Task prompt
Search the entries for lines that contain the word "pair", and report each one found.

+ + + +

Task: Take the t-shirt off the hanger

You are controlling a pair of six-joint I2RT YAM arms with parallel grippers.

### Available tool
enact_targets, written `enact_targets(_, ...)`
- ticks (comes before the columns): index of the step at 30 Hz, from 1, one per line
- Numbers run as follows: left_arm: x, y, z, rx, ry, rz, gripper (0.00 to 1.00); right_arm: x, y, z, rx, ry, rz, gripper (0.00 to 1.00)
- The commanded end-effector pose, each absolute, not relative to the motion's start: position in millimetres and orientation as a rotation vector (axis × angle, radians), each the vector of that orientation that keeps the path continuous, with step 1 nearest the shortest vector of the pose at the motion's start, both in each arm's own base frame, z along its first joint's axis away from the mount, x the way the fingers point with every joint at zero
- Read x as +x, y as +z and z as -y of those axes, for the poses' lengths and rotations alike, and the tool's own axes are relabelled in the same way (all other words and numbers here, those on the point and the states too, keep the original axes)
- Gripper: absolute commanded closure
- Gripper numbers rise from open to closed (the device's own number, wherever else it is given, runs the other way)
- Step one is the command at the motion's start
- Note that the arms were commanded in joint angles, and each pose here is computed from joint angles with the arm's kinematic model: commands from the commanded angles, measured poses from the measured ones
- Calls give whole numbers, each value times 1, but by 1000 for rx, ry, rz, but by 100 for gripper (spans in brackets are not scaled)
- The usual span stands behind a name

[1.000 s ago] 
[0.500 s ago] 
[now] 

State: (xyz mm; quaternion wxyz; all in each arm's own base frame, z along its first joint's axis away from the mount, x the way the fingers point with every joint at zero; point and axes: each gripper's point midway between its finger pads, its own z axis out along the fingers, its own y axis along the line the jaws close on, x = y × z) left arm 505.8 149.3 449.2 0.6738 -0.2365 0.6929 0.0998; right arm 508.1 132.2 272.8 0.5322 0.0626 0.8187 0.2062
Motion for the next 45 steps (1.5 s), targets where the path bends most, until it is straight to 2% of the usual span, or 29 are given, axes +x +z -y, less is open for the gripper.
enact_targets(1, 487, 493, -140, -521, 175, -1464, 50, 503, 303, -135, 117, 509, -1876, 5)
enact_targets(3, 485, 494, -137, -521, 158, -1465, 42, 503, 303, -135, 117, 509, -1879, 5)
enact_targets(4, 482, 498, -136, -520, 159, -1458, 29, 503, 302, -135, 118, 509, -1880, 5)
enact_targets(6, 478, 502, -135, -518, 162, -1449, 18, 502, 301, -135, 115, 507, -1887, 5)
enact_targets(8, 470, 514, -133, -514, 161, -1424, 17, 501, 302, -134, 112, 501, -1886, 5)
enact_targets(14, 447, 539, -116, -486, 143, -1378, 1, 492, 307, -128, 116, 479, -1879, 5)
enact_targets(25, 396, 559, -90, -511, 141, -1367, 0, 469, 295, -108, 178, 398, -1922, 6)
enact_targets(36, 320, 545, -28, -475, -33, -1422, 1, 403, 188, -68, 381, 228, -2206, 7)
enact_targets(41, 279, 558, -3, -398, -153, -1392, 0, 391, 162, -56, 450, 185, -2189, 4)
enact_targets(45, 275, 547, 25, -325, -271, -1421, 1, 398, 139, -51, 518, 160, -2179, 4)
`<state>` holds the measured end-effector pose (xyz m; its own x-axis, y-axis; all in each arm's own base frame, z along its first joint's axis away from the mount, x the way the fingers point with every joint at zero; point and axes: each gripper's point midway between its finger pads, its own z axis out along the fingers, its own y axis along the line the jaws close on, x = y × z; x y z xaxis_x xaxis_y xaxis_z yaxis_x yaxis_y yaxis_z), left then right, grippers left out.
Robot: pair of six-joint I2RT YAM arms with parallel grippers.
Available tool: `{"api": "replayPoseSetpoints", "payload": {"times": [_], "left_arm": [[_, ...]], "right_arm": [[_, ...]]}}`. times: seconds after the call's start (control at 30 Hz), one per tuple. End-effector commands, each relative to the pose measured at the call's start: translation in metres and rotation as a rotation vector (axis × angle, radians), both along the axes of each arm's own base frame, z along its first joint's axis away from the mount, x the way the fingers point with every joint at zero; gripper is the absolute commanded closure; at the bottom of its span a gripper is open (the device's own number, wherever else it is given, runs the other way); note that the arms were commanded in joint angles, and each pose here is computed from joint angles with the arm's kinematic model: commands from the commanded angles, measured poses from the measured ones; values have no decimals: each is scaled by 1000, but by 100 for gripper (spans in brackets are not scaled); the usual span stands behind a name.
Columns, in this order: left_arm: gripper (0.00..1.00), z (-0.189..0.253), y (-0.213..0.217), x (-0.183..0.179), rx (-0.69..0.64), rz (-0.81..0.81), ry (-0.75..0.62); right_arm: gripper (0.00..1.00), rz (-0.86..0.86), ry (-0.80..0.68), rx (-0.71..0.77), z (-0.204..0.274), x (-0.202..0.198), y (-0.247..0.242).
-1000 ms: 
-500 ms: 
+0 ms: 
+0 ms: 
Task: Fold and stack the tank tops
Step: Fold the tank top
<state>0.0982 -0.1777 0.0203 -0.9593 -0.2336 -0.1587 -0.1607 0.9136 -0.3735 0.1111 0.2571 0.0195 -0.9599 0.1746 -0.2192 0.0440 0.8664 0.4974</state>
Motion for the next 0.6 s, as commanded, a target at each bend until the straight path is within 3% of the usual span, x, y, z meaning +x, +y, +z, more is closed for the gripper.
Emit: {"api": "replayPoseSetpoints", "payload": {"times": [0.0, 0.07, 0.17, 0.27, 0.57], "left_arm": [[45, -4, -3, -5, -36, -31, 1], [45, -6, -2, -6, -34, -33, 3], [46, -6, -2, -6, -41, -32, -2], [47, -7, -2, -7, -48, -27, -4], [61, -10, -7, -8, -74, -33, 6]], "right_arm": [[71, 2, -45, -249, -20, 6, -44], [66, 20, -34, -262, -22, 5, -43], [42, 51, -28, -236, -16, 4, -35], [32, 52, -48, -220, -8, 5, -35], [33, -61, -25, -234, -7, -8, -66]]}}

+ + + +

Response box
You are controlling a pair of six-joint I2RT YAM arms with parallel grippers.
Robot: pair of six-joint I2RT YAM arms with parallel grippers.

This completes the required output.